I was drawn to reading 'Hanta Yo', a story by Ruth Beebe Hill, that has had mixed reviews online, but which is acclaimed to be the most painstakingly researched and authentically written novel written about a Native People's tribe.
'Hanta Yo' is based on 'winter count' logs recorded by the clans of the Lakota between 1750 and 1835 to mark the most significant events of each year.
As I began to read the book, I felt Ho Hum very close to me, as though he was reading it with me. And when I reached parts I found hard to comprehend as a whilte caucasian in my hermetically-sealed European existence, Ho Hum would explain why we did certain things in that lifetime, and what the thinking was behind it.
But then I reached a part of the story where a group of Lakota lads, 10-14 years old and from different clans, go out on a boy-brave war trail.
Remember, this version of what happened is an imaginative, educated guess by a white American who spent something like 20 years doing exhaustive research, translating and re-translating the Dakota dialect, consulting indigenous experts and writing and re-writing the text.
But the bottom line is, she wasn't there. No one was. At least, not in this lifetime! We really only have the winter counts to go on.
And yet the story as she wrote it moved me to tears.
So these young boy-braves go out on a war trail. The 'enemy' is supposed to be deer, but they find a lone young buffalo instead.
This proves too great a temptation for these daring lads and, inspired by the chase, they rush to attack the 'enemy'. But of course, the young buffalo fights back and a young Okandada boy is gored.

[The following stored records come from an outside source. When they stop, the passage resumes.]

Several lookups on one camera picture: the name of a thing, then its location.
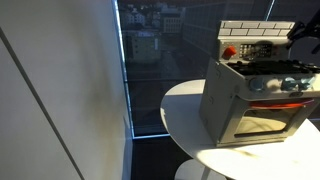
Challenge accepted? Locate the blue stove knob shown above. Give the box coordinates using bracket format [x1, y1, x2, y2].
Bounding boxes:
[280, 76, 298, 92]
[297, 76, 316, 91]
[248, 77, 265, 93]

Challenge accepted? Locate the oven door with window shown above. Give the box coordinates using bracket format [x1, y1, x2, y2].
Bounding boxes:
[218, 96, 320, 148]

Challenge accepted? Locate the large red round knob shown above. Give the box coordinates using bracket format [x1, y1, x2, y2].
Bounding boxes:
[222, 45, 238, 61]

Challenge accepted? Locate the thin window mullion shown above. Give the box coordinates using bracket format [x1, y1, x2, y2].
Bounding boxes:
[264, 0, 276, 22]

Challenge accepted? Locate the beige building outside window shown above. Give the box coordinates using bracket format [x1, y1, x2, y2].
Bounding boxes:
[129, 31, 162, 64]

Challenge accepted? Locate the white toy stove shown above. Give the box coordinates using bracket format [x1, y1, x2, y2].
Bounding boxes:
[198, 20, 320, 148]

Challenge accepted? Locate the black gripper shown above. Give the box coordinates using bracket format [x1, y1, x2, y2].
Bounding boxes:
[287, 12, 320, 55]

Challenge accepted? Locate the red oven door handle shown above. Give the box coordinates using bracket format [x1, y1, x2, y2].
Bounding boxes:
[249, 98, 315, 111]

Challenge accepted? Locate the black oval logo badge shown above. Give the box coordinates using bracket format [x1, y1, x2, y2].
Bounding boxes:
[288, 91, 305, 98]

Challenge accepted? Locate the black stove burner grate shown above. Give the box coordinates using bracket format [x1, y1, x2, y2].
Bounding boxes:
[227, 59, 320, 76]

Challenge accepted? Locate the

In spite of the group trying to rescue him, they all watch helplessly as the boy bleeds to death in front of them.
As I read these words, my heart was so full I burst into tears. I knew that that boy was our son - our spirited, funny, loving, beautiful young boy, Laughing Horse.
I immediately had to talk with Ho Hum.
I journeyed to meet him as my husband in that lifetime, and we went to our tipi where I saw him standing there before me, just by the opening. I realised I had changed into my persona as his wife.
He lifted his left hand and touched my hair. This triggered such feelings of the love I felt for him, I burst into tears. But I was still full of 'Hanta Yo' and so I quickly rallied myself.
"Is it true - that the boy who was killed was our son?" I asked.
"Yes, that was our son," Ho Hum replied. "He was impaled on a buffalo, on a hunt.
"But you've seen him in Spirit. You know he's safe," he reassured me. "It was planned. He was going to go at that time. It was going to be an accident.
"Our souls knew it was going to happen - that he would leave us," he added. "But of course at that time, in that lifetime, we didn't know. So it was very hard, but it also brought us closer together, which had been the intention."
This was unbearable to think of, and the emotions - having remembered all these feelings for our child - felt overwhelming. But he hugged and reassured me again and, once I had recovered, I began to think how amazing it all was.
"I'm just astonished," I said. "I mean, that I'm reading this book at all - let alone that I'm reading about our son!"
It's one of the extraordinary things about the universe, that you were drawn to that book," Ho Hum replied. "We didn't realise to begin with. But once you started reading it, we could tell that the energy of what you were reading was very like that lifetime."
I just wanted to share this story with you, because even if you don't by chance read about yourself in a book one day, you have so many loving energies and soul mates who remember and walk with you, even if you don't remember or feel them.
They have memories of things you have done together, so many moments you have shared. And even though you don't remember them now, you will remember them. And then you will realise just how loved you are.
You are held in their love. Your love is part of them. All their treasured memories of you are held deep in their hearts. You are the most precious thing to them. Once you realise this, no amount of 'forgetting' on the earth plane, no amount of fear or doubt, no amount of pain and longing, can ever take that away from you.